Мостовая задрожала, – с улицы донесся грохот и лязг от железа. Мите стало страшно. Он бросился бежать.
II
Тяжело дыша от долгого бега, Митя приостановился на площадке, на узкой и грязной лестнице в третьем этаже. Из отворенной двери кухонный чад обдал его. Он слышал сердитый материн голос. Робко вошел Митя в кухню, где пахло маслом, луком, дымом, – и остановился у дверей, охваченный привычными ощущениями, – неловкостью и бесприютностью в этой квартире, которая и чужая ему, и все же служит его домом.
Его мать, кухарка Аксинья, растрепанная, жаркая, с засученными рукавами на толстых красных руках, в затасканном и прожженном переднике, суетилась у плиты, поджаривая что-то, шипевшее и брызгавшее маслом на сковороде. Пламенные язычки, красные, как струйки Раечкиной крови, мелькали за неплотно затворенною печною дверцею. Сквозило, – дверь и окно стояли настежь. Аксинья бранила барыню, и свою жизнь, и жаркое, и дрова.

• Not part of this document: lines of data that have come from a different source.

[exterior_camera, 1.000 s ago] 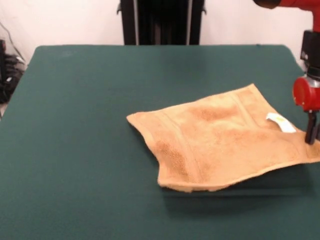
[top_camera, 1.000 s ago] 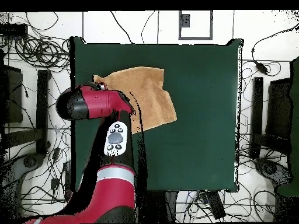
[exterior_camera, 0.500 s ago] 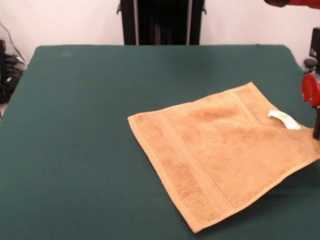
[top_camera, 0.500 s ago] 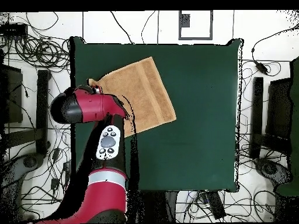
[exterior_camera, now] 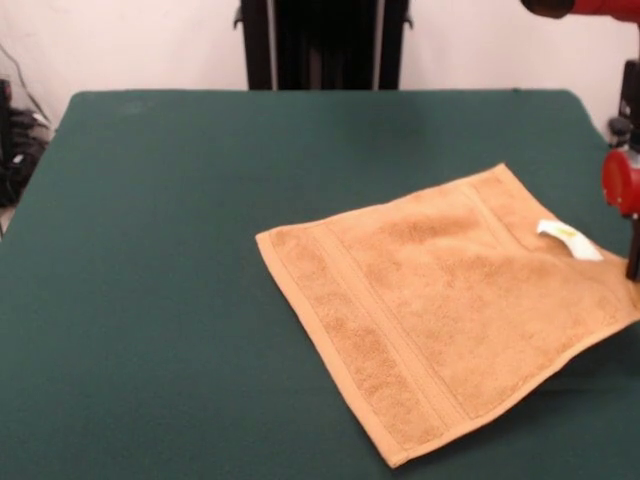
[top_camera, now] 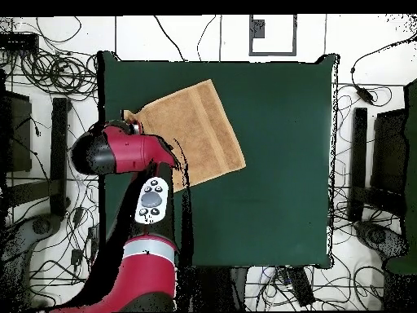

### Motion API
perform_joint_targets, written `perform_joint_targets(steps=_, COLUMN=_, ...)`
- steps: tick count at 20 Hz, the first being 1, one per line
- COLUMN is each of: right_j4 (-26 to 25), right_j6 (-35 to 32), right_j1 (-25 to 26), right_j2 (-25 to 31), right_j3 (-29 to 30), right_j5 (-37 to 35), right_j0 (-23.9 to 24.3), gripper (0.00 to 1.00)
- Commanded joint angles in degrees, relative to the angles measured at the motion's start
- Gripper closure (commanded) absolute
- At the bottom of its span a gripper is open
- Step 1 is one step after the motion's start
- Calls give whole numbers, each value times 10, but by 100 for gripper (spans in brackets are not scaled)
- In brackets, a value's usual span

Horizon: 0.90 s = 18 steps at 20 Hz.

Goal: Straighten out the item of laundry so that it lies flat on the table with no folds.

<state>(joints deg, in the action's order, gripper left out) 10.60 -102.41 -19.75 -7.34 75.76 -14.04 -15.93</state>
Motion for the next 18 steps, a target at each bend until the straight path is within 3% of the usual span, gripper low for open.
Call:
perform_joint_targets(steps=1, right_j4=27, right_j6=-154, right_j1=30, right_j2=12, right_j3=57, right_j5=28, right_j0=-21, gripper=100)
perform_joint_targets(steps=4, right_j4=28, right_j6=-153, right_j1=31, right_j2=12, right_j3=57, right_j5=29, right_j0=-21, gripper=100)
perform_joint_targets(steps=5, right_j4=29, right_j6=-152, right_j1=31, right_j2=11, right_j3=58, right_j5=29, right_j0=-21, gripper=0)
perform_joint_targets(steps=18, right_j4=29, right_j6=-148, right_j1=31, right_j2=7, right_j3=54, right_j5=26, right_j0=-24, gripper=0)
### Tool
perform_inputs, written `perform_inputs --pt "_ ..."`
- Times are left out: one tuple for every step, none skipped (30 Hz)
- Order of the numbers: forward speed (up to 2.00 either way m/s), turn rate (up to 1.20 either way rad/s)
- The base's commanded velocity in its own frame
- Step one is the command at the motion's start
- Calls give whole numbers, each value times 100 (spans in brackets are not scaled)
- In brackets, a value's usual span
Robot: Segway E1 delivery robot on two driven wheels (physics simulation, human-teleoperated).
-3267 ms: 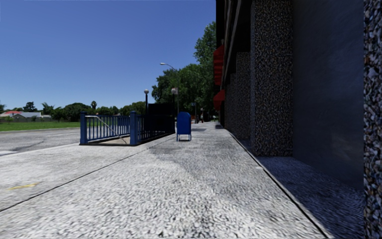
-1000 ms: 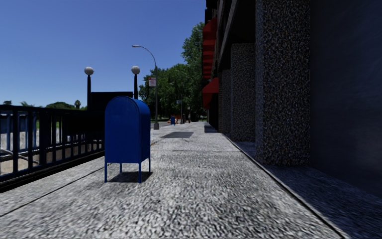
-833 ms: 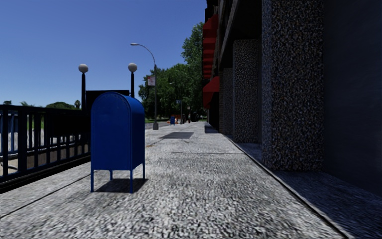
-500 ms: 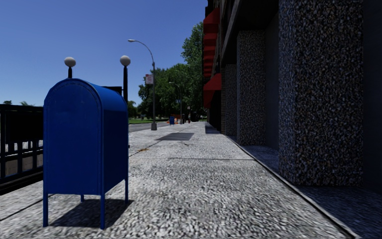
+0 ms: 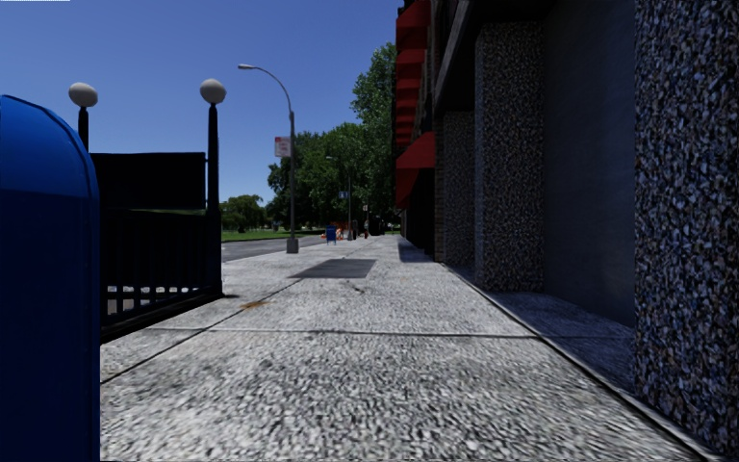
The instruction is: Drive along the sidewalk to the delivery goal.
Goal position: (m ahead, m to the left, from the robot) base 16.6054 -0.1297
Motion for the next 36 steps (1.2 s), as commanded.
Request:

Митя чувствовал в себе какое-то неясное, ответное раздражение: он знал, что свою досаду мать сорвет на нем.
– Ну, чего торчишь на пороге! – закричала Аксинья, повертывая к Мите красное озлобленное лицо со слезящимися глазами, над которыми метались реденькими космами седеющие волосы. – Принесла нелегкая, без тебя тошно!
Митя прошел за перегородку, в каморку при кухне, где они с матерью жили. Из кухни, сквозь шипящие звуки на сковороде и в печке, слышалось сердитое Аксиньино ворчанье.
– Жаришься весь век свой у печки как окаянная, – прости, Господи, мое великое согрешение! – а сын вырастет, о матери и не подумает. Сыновним-то хлебом не разъешься. Пока мать поит-кормит, пота мать и нужна!
Митя сердито нахмурился, уселся в углу на зеленый сундучок, пригорюнился, и погрузился в печальные мысли и воспоминания. Раечка вспоминалась ему – на камнях с разбитой головою…
Прошло несколько минут. Аксинья заглянула в каморку, приоткрыв дверь.